Write out the material below again, line for line, without any images.
"""
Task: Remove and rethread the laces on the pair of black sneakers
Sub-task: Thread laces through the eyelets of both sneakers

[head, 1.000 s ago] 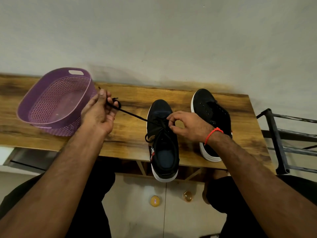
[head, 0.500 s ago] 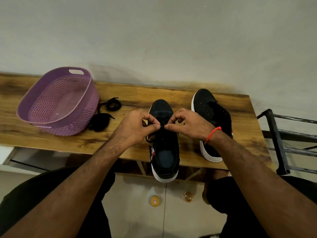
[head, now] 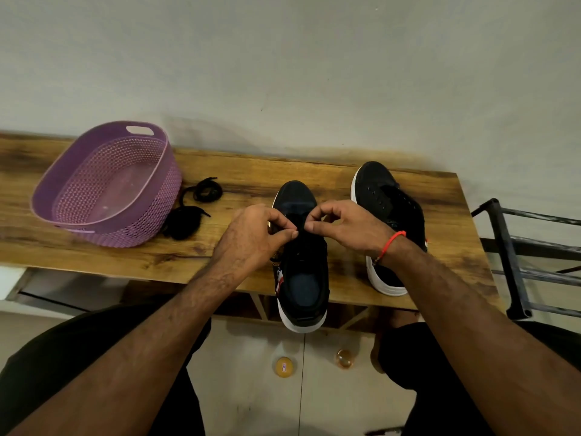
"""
● Completed exercise
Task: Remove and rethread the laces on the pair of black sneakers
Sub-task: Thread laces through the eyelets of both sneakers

[head, 1.000 s ago] 
[head, 0.500 s ago] 
[head, now] 

This answer has been given in full.